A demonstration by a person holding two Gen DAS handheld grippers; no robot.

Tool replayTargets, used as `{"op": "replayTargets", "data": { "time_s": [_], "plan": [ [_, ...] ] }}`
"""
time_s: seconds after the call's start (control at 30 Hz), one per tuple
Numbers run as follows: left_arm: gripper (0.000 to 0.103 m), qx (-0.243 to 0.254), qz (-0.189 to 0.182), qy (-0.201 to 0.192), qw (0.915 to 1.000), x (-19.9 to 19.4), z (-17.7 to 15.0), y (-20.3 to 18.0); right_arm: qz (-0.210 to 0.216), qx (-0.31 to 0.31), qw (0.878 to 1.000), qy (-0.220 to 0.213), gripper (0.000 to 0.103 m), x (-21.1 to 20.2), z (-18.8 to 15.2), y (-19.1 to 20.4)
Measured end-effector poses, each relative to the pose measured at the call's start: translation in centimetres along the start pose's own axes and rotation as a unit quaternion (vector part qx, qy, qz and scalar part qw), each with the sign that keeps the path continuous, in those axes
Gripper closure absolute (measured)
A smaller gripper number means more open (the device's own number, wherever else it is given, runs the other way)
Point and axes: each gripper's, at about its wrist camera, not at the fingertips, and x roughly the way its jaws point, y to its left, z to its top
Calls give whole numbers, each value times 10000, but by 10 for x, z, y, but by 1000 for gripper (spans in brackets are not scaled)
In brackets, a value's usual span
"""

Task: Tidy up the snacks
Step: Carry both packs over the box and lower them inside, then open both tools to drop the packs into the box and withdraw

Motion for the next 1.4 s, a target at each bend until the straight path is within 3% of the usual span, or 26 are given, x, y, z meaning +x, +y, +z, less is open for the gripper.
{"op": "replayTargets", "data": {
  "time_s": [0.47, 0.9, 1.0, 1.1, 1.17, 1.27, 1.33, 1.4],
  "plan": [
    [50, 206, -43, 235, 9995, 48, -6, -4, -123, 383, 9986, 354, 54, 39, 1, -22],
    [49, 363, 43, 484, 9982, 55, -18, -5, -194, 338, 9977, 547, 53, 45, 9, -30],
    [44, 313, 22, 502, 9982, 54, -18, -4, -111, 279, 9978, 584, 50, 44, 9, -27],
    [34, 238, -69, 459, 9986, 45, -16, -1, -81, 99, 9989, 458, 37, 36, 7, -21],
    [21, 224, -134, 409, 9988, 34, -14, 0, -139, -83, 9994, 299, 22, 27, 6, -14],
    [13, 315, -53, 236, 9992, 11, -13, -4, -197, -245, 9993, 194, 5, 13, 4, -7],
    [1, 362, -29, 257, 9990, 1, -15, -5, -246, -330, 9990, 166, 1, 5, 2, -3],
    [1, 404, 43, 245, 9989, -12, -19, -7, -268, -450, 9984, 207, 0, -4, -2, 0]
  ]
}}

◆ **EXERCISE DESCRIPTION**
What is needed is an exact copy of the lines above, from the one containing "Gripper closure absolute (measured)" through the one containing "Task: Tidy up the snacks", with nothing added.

◆ **ANSWER TO THE PROBLEM**
Gripper closure absolute (measured)
A smaller gripper number means more open (the device's own number, wherever else it is given, runs the other way)
Point and axes: each gripper's, at about its wrist camera, not at the fingertips, and x roughly the way its jaws point, y to its left, z to its top
Calls give whole numbers, each value times 10000, but by 10 for x, z, y, but by 1000 for gripper (spans in brackets are not scaled)
In brackets, a value's usual span
"""

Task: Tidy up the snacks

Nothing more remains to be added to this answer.